27 de maio de 2008

UMA IRONIA DE SHAKESPEARE

O episódio do suicídio frustrado do Duque de Gloucester no King Lear , de Shakespeare, é muito impressionante. E é-o sobretudo porque nos obriga a ir além de uma simples leitura do que “realmente é contado”. Mas comecemos por isso, pela simples historieta de um homem velho e cego, desesperado por não ter atingido nenhum dos objectivos a que se propunha, que pede a Tom, um pobre louco, que o guie para junto de um penhasco bem alto, com um precipício bem fundo, para que, assim, possa atirar-se dessas alturas, com a certeza antecipada de que os seus dias iriam terminar, e, com eles, também as provações.

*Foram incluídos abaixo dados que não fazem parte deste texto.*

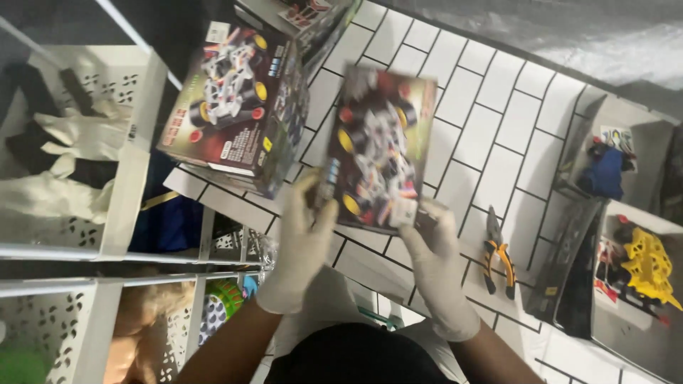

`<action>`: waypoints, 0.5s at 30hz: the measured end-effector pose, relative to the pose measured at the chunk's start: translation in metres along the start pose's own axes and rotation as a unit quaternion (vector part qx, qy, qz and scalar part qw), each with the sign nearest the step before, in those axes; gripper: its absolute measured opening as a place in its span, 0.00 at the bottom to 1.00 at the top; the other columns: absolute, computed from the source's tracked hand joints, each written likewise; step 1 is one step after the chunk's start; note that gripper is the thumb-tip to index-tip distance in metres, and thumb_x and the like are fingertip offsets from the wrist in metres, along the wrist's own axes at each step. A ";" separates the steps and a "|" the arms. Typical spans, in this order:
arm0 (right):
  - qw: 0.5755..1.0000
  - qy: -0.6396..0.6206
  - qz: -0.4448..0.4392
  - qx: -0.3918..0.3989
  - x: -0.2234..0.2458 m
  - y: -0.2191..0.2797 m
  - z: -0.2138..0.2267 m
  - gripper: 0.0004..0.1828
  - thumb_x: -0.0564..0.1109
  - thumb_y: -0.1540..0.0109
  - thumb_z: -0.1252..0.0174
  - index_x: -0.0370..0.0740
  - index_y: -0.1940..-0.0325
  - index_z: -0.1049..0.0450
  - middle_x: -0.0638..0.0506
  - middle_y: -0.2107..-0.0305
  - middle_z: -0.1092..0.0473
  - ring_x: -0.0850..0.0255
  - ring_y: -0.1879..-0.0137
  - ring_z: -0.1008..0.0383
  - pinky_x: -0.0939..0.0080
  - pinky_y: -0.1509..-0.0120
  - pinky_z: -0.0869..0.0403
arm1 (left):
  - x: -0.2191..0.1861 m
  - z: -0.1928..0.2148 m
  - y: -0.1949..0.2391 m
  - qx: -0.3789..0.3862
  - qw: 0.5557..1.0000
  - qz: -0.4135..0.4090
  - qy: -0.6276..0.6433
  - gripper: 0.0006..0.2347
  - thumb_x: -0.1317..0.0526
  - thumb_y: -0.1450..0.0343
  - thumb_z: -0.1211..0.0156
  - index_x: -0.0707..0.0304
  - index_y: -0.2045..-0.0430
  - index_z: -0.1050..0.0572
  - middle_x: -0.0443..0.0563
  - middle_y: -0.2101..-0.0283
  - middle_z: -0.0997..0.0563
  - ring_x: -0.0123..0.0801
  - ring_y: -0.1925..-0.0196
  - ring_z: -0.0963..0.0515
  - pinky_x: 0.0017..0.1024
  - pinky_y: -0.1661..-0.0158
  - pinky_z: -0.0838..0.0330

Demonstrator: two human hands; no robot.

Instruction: Assembling a plastic model toy car by cutting parts from a sprue and fitting them onto a chassis.

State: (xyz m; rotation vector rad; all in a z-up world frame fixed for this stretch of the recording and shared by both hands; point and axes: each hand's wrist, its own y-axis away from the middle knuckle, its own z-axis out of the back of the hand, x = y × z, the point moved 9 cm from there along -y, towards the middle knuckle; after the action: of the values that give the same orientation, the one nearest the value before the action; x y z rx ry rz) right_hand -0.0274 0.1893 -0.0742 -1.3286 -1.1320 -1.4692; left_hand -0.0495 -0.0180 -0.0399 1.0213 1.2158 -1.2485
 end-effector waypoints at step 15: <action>0.922 0.094 0.339 0.160 0.035 -0.040 -0.218 0.32 0.51 0.36 0.37 0.31 0.35 0.37 0.34 0.44 0.36 0.33 0.38 0.29 0.41 0.37 0.27 | -0.007 0.204 -0.076 -0.269 0.896 -0.284 -0.209 0.08 0.65 0.19 0.49 0.69 0.49 0.26 0.67 0.52 0.22 0.52 0.46 0.23 0.41 0.45 0.32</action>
State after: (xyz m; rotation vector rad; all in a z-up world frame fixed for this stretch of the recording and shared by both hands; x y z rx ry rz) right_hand -0.1219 -0.0128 -0.0495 -1.1535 -0.6448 -0.8345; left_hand -0.1049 -0.2250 -0.0038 -0.0327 1.4395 -1.3549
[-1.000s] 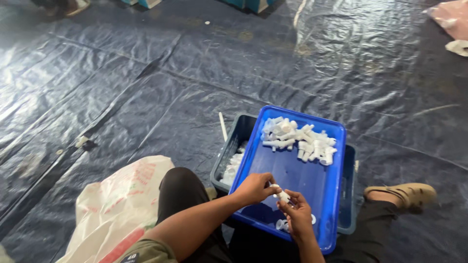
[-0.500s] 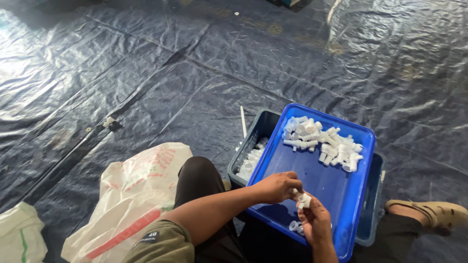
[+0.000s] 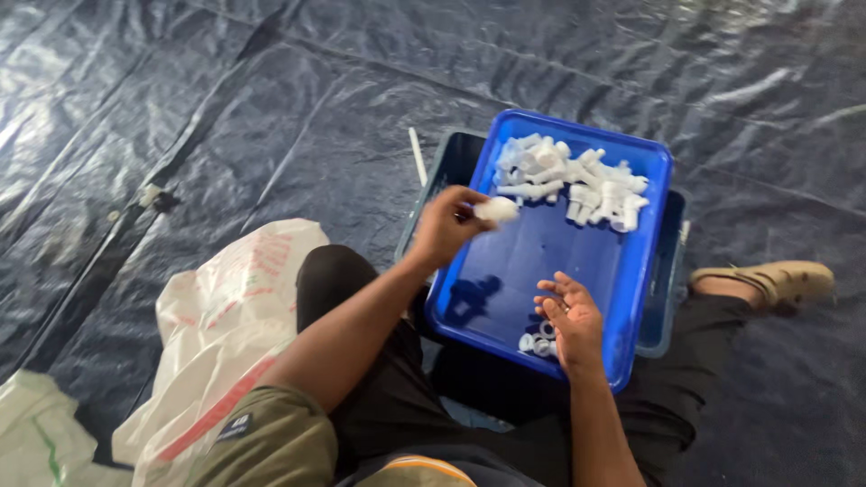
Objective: The person sits on the floor and assembles small white plastic components by hand. They pick up cylindrical pieces and ring-shaped washers from a blue tray, fit them together, and place the assembled units into a larger gray bin.
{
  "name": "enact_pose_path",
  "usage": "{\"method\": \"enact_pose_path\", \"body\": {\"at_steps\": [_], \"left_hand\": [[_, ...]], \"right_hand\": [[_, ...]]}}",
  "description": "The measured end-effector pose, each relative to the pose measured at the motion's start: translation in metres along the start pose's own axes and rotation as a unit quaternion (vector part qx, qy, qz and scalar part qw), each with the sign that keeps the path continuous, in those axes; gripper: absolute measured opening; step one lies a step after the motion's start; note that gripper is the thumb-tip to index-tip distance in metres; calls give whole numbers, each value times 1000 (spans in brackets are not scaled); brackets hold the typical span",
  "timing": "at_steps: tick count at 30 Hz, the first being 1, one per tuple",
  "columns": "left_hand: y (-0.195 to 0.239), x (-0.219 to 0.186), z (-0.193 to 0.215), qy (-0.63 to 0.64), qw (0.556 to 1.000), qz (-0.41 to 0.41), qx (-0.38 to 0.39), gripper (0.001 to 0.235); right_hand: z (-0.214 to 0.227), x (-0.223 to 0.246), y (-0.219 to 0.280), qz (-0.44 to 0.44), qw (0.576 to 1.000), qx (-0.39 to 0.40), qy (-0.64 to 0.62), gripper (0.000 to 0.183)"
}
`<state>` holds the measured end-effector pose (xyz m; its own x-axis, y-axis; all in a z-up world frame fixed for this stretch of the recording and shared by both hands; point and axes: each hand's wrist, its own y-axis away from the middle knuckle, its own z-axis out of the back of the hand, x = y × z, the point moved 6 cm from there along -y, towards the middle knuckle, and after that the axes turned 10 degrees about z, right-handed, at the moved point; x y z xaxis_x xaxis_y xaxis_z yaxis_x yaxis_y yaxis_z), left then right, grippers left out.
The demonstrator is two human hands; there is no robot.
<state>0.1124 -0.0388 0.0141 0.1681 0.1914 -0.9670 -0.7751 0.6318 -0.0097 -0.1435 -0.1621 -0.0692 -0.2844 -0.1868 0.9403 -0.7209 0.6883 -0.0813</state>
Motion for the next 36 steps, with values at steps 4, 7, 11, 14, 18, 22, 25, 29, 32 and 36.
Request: {"method": "enact_pose_path", "body": {"at_steps": [4,7,11,14,18,22,25,29,32,36], "left_hand": [[0,-26,42,-16,997,-29,-70,37],[8,-35,49,-116,989,-23,-92,37],[1,-26,55,-252,958,89,-102,40],[-2,-12,55,-325,930,128,-112,47],[-3,4,41,-319,933,149,-73,41],[-2,6,10,-321,939,122,9,42],[12,11,-31,-341,928,67,131,42],[47,37,-79,-459,835,29,303,43],[76,50,-111,-477,783,2,399,42],[97,53,-133,-467,773,-37,429,43]], "right_hand": [[5,0,-2,-26,999,-39,19,36],[9,-8,4,-35,997,-51,42,29],[1,-18,0,-35,998,-31,52,25],[2,-21,3,-26,996,-27,79,24],[12,-14,7,-4,990,-22,140,22],[1,-2,14,8,979,1,204,19],[-23,10,26,-6,949,88,302,17],[-59,24,39,10,815,302,495,18],[-60,42,44,39,693,398,601,19],[-40,68,24,30,629,411,659,33]]}}
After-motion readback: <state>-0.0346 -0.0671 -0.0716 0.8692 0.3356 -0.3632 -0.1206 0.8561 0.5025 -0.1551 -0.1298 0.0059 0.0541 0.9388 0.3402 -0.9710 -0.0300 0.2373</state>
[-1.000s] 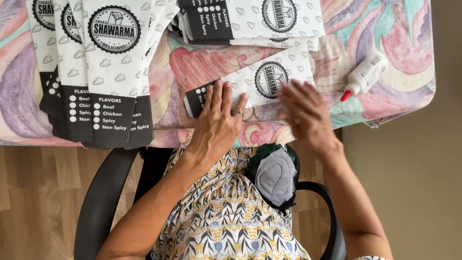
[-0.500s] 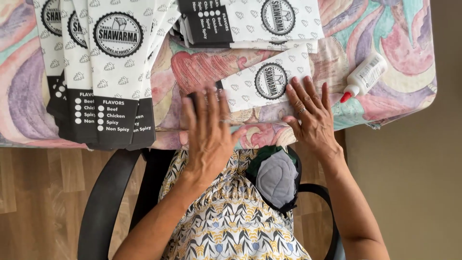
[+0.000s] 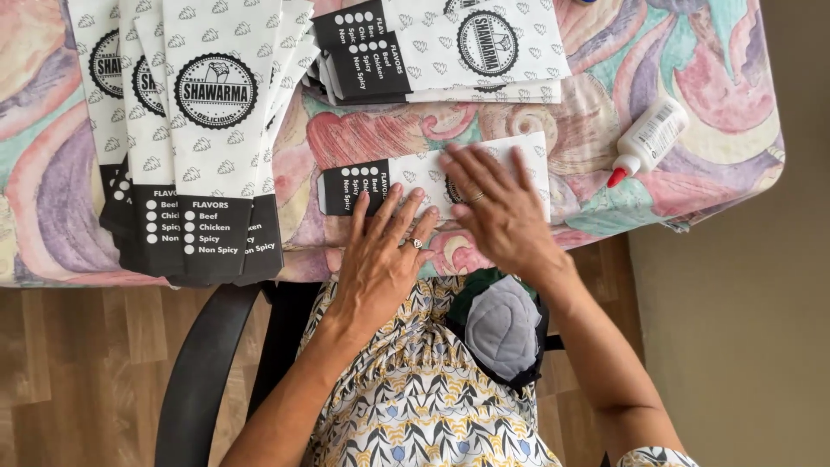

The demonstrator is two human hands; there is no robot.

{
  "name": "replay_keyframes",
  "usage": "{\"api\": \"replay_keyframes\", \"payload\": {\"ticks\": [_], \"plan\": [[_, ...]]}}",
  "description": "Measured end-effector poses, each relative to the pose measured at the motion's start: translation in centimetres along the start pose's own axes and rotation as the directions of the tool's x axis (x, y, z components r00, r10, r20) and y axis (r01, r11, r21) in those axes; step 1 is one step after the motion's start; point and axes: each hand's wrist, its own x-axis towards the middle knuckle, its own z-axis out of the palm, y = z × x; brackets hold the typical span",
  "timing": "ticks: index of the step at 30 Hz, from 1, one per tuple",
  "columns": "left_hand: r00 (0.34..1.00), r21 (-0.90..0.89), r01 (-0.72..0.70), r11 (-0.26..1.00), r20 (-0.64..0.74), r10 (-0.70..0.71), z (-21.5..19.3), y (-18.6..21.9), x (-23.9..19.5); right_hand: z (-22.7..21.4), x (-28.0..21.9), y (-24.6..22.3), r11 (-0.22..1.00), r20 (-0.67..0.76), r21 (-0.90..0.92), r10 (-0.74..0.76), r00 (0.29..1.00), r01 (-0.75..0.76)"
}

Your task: Applying glue to paper tags and folding them to complete assembly.

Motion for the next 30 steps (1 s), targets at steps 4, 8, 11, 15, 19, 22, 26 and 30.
{"api": "replay_keyframes", "payload": {"ticks": [4, 8, 11, 15, 19, 22, 26, 30], "plan": [[0.997, -0.050, 0.040, 0.998, -0.061, -0.043, -0.6, 0.7, 0.8, -1.3, -0.7, 3.6, 0.989, -0.066, -0.072, 0.123, 0.990, -0.128], [0.980, -0.031, 0.052, 0.998, -0.191, -0.057, 0.5, 2.0, 3.4, -1.1, -1.5, 4.8, 0.980, -0.043, -0.035, 0.194, 0.980, -0.195], [0.992, -0.076, 0.086, 0.993, -0.091, -0.093, 1.0, 3.0, 5.9, -1.1, -1.4, 4.9, 0.981, -0.042, -0.047, 0.187, 0.981, -0.189], [0.957, 0.019, 0.274, 0.962, 0.093, -0.275, -1.4, 1.9, 5.5, -0.8, -1.5, 5.2, 0.978, -0.028, 0.002, 0.208, 0.978, -0.208], [0.927, 0.104, 0.364, 0.926, 0.057, -0.371, -3.0, -0.5, 2.6, -0.9, -1.5, 5.2, 0.977, -0.026, 0.036, 0.210, 0.977, -0.209], [0.912, 0.247, 0.387, 0.888, 0.040, -0.408, -2.8, -0.2, 2.3, -1.0, -1.6, 5.7, 0.974, -0.054, 0.067, 0.218, 0.974, -0.214], [0.954, 0.110, 0.299, 0.948, -0.067, -0.293, -3.7, 0.9, 3.5, -3.6, -1.4, 6.6, 0.969, -0.062, 0.221, 0.130, 0.990, -0.114], [0.998, 0.013, -0.012, 1.000, -0.058, 0.012, -1.3, 1.0, 3.5, -3.5, 1.0, 10.7, 0.997, -0.394, 0.071, 0.049, 0.918, -0.023]]}}
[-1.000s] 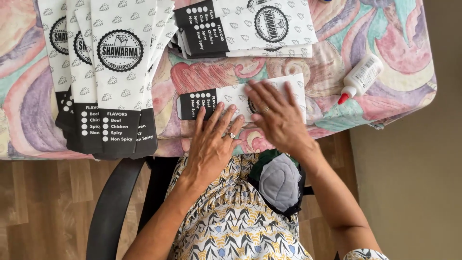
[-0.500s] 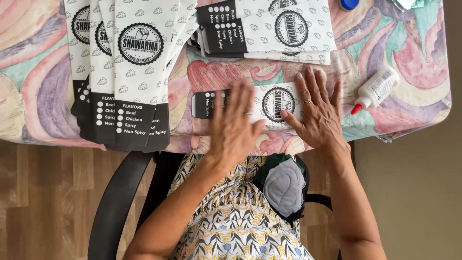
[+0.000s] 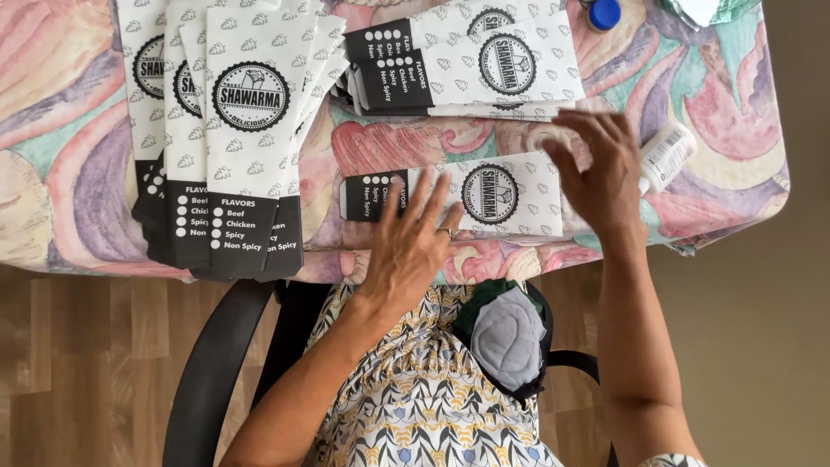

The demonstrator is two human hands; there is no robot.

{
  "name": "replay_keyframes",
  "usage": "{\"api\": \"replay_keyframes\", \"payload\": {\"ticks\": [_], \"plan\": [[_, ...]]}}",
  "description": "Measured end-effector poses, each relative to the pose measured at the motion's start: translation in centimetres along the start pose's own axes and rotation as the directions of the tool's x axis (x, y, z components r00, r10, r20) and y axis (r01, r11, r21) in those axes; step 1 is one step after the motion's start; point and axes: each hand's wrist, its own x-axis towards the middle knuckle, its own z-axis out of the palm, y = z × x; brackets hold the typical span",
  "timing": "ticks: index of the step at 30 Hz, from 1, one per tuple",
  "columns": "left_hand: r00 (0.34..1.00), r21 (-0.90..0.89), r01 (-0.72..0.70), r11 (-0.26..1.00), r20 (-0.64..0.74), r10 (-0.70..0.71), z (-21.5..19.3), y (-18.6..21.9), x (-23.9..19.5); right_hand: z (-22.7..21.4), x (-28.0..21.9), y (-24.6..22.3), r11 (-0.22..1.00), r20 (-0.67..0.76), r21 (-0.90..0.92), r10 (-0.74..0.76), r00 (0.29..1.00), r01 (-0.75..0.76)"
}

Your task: Applying glue to paper tags and folding them to complete assembly.

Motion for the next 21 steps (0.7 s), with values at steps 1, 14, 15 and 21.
{"api": "replay_keyframes", "payload": {"ticks": [1, 14, 15, 21], "plan": [[1.000, 0.003, 0.000, 1.000, 0.000, 0.000, 0.0, 0.2, -0.6, -0.1, 1.1, -1.1, 1.000, -0.002, 0.002, -0.001, 1.000, 0.001], [0.768, -0.181, 0.395, 0.901, -0.474, -0.432, -14.2, -10.6, -3.3, 3.1, 2.6, -2.3, 0.917, -0.132, -0.159, -0.387, 0.913, 0.365], [0.740, -0.002, 0.473, 0.881, -0.543, -0.398, -14.2, -12.6, -3.7, 2.3, 1.7, -3.5, 0.914, -0.156, -0.105, -0.404, 0.901, 0.392], [0.759, 0.272, 0.625, 0.731, -0.432, -0.488, -11.4, -15.7, -4.3, 2.0, -4.3, -5.2, 0.927, 0.047, 0.012, -0.376, 0.926, 0.375]]}}
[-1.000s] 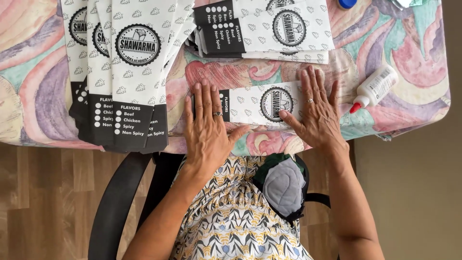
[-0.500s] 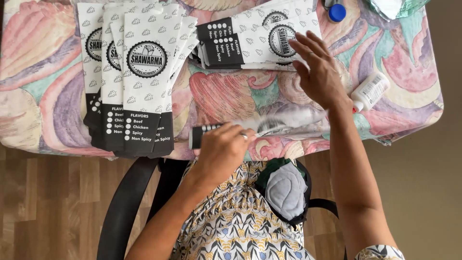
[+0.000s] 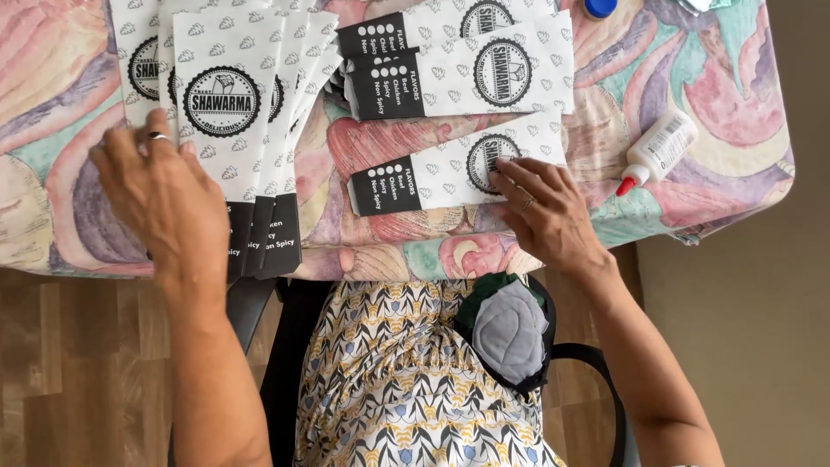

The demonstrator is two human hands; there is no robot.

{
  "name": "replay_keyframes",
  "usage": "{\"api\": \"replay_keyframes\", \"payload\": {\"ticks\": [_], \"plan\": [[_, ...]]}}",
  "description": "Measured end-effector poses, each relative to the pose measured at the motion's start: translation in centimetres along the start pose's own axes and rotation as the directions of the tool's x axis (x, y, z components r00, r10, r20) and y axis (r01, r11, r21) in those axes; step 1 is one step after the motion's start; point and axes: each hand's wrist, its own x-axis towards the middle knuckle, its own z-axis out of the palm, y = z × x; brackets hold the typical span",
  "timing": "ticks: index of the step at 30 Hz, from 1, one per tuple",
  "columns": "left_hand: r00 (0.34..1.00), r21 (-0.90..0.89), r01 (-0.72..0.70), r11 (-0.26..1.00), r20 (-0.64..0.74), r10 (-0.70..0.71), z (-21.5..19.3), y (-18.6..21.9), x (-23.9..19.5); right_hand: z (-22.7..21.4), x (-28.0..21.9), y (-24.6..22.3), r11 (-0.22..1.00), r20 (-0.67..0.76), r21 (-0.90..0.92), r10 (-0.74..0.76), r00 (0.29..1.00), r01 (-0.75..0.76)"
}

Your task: Applying glue to paper tags and folding them to complete assembly.

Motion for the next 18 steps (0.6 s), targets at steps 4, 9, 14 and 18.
{"api": "replay_keyframes", "payload": {"ticks": [4, 9, 14, 18], "plan": [[0.947, -0.045, -0.216, 0.975, -0.254, 0.198, -0.8, 5.9, -1.2, -2.1, -3.4, 4.8, 0.975, -0.197, 0.043, 0.222, 0.955, -0.218], [0.795, -0.474, -0.546, 0.691, -0.033, 0.605, -0.3, 14.3, -5.1, -7.6, -5.3, 10.7, 0.369, -0.070, -0.172, 0.920, 0.385, -0.913], [0.757, -0.473, -0.519, 0.712, 0.133, 0.640, 4.1, 15.5, -7.1, -9.4, -3.9, 7.6, 0.038, 0.116, 0.419, 0.989, 0.095, -0.907], [0.745, -0.420, -0.534, 0.734, 0.176, 0.643, 3.9, 15.6, -5.8, -8.0, -8.4, 9.1, -0.032, 0.089, 0.867, 0.992, 0.091, -0.498]]}}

Mas Tom conduz Gloucester a um insignificante montículo, impróprio para a concretização do desejo de finitude que anima este tal homem velho e cego. Quase podemos imaginar o grotesco da cena: um ser humano desesperado imagina que se encontra no cimo de uma vertigem, quando afinal só se encontra no sopé de uma idiotice sem sentido. Contadas as coisas assim, com toda esta trivialidade, a historieta quase nos molesta, por canhestra e irrisória. A questão é que o significado mais íntimo das coisas está sempre além delas mesmas. É no simbolismo da Arte que encontramos a mais certeira interpretação da Vida. O desespero de Gloucester deve ser visto como o desespero do fim da existência, altura em que todos os balanços se tornam não apenas possíveis, mas irrevogavelmente verdadeiros. A morte em vida talvez seja essa alegoria de um Desespero (Gloucester) conduzido pela Loucura (Tom). Caminhamos para o fim como desesperados guiados por insanos, nossos iguais em condição, mas de variável lucidez. E quando julgamos poder concretizar uma vontade, a desesperada vontade de partir, verificamos que nem sequer sobre essa temos total soberania.